One of the world's largest icebergs broke off from Antarctica's Larsen C ice shelf and attracted global attention this week, but the Larsen shelf's deterioration has been in progress for more than two decades. Its dramatic decline is documented in successive images from National Geographic Atlases of the World.
Large chunks of the ice shelf can be seen disappearing in successive maps from the 1990, 2005, and 2015 editions of the atlas.
The decline continued Wednesday when a colossal iceberg the size of Delaware splintered from the Larsen C ice shelf. Measuring about 2,200 square miles, it is among the largest icebergs in history to break off from the continent.
The next edition of the National Geographic Atlas of the World is expected to publish in 2019 and will be updated to show the fractured Larsen C ice shelf.
Ice shelves are thick floating platforms of ice that are connected to land masses, and they surround about 75 percent of Antarctica’s coastline. The Larsen Ice Shelf, named after Norwegian explorer Carl Anton Larsen, is on the northeast coast of the Antarctic Peninsula along the Weddell Sea.
While there is no definitive proof climate change is the reason for the latest Larsen C event, warmer ocean temperatures are making ice shelves increasingly susceptible to breaks and collapses.
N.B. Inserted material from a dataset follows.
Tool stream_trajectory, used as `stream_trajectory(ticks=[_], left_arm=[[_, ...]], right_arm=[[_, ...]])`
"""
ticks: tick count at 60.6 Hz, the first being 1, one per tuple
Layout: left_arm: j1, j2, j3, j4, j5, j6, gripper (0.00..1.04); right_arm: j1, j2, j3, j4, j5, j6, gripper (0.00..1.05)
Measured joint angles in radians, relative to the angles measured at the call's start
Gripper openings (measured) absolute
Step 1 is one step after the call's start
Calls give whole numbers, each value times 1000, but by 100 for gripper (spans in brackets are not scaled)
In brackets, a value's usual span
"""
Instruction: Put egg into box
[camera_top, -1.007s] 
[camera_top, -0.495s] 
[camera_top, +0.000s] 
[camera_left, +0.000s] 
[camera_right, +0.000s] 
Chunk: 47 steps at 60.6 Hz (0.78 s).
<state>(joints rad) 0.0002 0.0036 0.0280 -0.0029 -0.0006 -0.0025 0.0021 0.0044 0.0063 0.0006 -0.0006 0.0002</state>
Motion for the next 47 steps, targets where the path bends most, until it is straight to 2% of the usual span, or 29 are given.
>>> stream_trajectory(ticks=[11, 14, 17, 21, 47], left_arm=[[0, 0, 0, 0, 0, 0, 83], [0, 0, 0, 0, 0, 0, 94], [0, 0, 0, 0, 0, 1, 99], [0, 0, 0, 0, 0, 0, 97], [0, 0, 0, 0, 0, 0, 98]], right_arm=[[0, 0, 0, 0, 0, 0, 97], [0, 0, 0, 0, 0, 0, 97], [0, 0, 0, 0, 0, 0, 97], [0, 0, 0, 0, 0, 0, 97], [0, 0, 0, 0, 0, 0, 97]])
When NASA first photographed the Larsen Ice Shelf in the 1960s, the fatal rift that separated this iceberg from Larsen C was already visible.
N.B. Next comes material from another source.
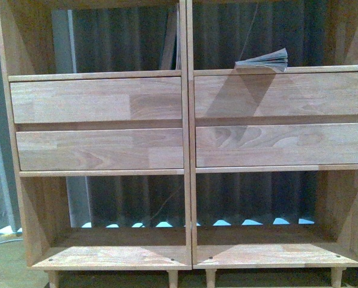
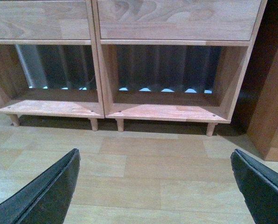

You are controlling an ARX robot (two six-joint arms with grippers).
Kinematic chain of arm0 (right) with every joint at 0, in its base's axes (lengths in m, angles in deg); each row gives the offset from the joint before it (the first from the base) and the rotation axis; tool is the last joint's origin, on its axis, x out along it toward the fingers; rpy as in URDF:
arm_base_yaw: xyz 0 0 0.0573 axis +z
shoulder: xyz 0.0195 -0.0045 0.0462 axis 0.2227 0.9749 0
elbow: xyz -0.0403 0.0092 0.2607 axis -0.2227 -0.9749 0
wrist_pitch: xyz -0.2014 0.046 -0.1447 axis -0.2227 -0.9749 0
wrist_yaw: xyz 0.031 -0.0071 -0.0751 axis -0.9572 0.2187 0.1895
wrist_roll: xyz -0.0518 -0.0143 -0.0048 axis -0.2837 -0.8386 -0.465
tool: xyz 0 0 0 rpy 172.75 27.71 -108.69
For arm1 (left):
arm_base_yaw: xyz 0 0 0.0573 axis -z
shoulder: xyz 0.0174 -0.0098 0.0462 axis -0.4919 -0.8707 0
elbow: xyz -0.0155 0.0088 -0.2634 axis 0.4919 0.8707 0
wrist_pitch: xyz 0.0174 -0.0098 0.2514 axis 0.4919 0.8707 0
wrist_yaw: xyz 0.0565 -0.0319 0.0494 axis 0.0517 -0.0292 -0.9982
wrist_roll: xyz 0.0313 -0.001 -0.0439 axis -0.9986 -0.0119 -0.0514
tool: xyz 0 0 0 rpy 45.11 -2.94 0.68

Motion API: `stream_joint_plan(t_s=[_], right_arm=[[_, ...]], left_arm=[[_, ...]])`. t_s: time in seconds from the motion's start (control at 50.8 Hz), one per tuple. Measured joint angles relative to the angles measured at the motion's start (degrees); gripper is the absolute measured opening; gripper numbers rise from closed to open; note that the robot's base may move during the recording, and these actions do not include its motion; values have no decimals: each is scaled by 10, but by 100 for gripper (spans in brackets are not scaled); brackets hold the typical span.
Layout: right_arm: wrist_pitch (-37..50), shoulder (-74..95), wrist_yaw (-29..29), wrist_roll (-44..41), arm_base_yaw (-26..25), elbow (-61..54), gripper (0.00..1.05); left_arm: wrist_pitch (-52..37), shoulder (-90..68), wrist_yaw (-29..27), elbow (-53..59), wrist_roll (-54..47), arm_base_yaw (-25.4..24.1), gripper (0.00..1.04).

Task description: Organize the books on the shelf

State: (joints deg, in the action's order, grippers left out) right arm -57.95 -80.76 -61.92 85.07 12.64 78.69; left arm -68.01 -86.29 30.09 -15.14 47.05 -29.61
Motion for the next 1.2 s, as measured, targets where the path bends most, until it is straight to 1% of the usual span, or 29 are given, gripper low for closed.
stream_joint_plan(t_s=[1.2], right_arm=[[0,0,0,0,0,0,98]], left_arm=[[0,0,0,0,0,0,97]])
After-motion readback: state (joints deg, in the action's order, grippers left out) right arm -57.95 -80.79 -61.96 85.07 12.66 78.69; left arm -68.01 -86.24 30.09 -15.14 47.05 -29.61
Ice shelves naturally undergo a process called calving, or shedding large pieces of ice, but the iceberg from Larsen C is the third large iceberg to break from the ice shelf since 1995—a pace that has some researchers concerned. (Read: Antarctica's Sea Ice Shrinks to New Record Low)
In January 1995, Larsen A, the northernmost area of the Larsen Ice Shelf, lost about 770 square miles of ice in a storm as a large iceberg broke off farther south. In 1999, the National Geographic Atlas of the World added a note about the ice shelf, mentioning the accelerated disintegration for the first time.
Then in 2002, the majority of Larsen B—which is located south of Larsen A—broke off and collapsed just over a month-long period, further reducing the shelf by 1,250 square miles.
Scientists attributed the splintering of both icebergs to a series of unusually warm summers, and an especially warm summer in 2002. Researchers observed substantial melting during this time, noting that melted areas acted like wedges and pushed already-present cracks even deeper. (Read: Antarctica Is Covered With More Meltwater Than Thought)
In 2005, the National Geographic Atlas of the World was updated to reflect the break of Larsen B.
The remains of the Larsen B ice shelf, which is thought to be at least 10,000 years old, is disintegrating quickly and is likely to be completely gone by the end of the decade.
Meanwhile, the new Larsen C iceberg—which weighs a trillion tons—will likely break into smaller pieces. Some could remain in the Weddell Sea for decades, while other parts could find themselves swept up in the Weddell Sea Gyre, which is a circuit of ocean flow.
This would push the ice fragments north toward South America, past the west of South Georgia and the South Sandwich Islands, Helen Amanda Fricker, an Antarctic expert at the Scripps Institution of Oceanography, told the Washington Post.
Re-Writing the Maps
In the most recent edition of the National Geographic Atlas of the World in 2015, the note about the Larsen Ice Shelf was expanded to include information about Larsen B, and credited its collapse to exceptionally warm summers. (Read more about changes National Geographic made to its 2015 atlas because of melting sea ice.)
"Capturing these changes is challenging," says Ted Sickley, National Geographic's director of cartographic databases. "The pace of environmental change appears to be increasing, but at the same time we benefit from improved satellite imagery and other technology that help us identify and add these changes to our maps."
Because so much of the Larsen Ice Shelf has splintered off, scientists now worry that it could be less stable, which could mean more disintegration. The remaining ice sheets are also thinning at a rate of between 6 and 9 feet each year.
If the new Larsen C iceberg were to completely melt, sea levels would rise by 0.1 millimeters, NASA climate scientist Gavin Schmidt told Climate Central.